### AIM OF THE TASK:
Search the data below for the word "image" and copy each line that holds it.

---------- TASK DATA ----------

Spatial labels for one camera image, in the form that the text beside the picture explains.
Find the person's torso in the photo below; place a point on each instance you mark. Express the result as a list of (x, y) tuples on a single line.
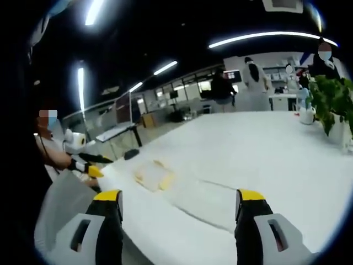
[(51, 171)]

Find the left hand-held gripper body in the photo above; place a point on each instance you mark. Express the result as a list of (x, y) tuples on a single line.
[(74, 145)]

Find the standing desk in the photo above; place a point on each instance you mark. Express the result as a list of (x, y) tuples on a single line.
[(118, 133)]

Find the cardboard box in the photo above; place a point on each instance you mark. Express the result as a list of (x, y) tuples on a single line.
[(147, 120)]

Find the black bag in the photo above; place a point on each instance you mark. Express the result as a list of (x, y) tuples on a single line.
[(177, 116)]

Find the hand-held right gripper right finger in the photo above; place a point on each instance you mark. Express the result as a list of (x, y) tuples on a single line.
[(248, 234)]

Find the long curved ceiling light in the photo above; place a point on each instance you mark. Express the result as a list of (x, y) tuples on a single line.
[(270, 35)]

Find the wall screen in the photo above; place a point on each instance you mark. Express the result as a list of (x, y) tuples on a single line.
[(234, 75)]

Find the white planter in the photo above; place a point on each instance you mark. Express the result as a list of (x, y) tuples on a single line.
[(340, 133)]

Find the white background table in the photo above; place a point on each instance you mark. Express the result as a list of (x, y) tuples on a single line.
[(282, 97)]

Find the dark desk screen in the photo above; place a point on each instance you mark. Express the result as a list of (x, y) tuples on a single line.
[(123, 110)]

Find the small black object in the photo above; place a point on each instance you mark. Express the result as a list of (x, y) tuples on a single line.
[(131, 154)]

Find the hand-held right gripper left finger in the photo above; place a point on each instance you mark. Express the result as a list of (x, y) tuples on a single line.
[(109, 234)]

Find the green potted plant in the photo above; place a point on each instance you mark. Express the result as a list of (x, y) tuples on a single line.
[(331, 102)]

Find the ceiling light strip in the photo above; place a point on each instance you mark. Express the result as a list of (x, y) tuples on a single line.
[(93, 12), (165, 68), (80, 88), (136, 87)]

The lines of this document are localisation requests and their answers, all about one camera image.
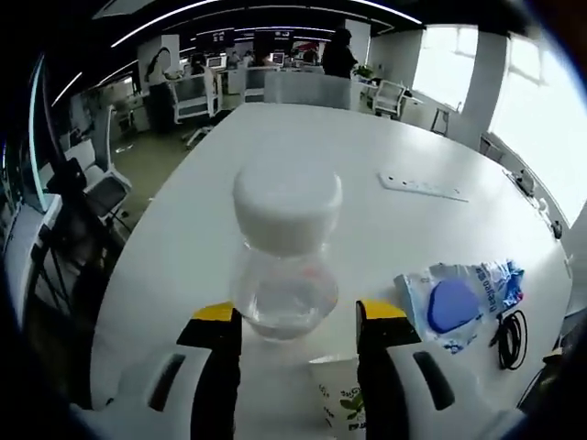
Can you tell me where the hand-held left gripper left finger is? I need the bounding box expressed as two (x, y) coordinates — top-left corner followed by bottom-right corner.
(68, 301), (243, 440)

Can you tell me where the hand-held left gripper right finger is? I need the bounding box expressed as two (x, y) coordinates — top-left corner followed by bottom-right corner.
(355, 297), (524, 440)

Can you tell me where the white paper cup green print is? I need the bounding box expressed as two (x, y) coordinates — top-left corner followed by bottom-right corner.
(306, 357), (368, 440)

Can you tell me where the blue white plastic package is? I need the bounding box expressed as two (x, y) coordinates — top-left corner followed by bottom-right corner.
(393, 261), (501, 357)

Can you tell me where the blue rounded pad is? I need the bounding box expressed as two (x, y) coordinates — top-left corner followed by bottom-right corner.
(426, 280), (482, 336)

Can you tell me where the clear plastic bottle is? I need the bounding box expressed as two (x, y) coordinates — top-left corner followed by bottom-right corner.
(228, 159), (344, 343)

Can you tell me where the black cable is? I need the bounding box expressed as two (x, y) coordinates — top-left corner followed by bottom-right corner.
(488, 309), (528, 371)

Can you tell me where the white table cover plate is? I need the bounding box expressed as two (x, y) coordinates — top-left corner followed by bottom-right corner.
(378, 170), (470, 203)

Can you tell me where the white office chair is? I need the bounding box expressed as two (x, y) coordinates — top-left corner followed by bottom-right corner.
(173, 68), (221, 150)
(374, 80), (407, 121)
(84, 164), (134, 230)

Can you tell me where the white table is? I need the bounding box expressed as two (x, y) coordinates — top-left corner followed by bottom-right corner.
(91, 103), (574, 440)

----------

### SOLVED EXERCISE:
Spatial labels for one camera image, in the form that the text beside the picture explains.
The lines of this document are localisation requests and their answers, all about one camera image.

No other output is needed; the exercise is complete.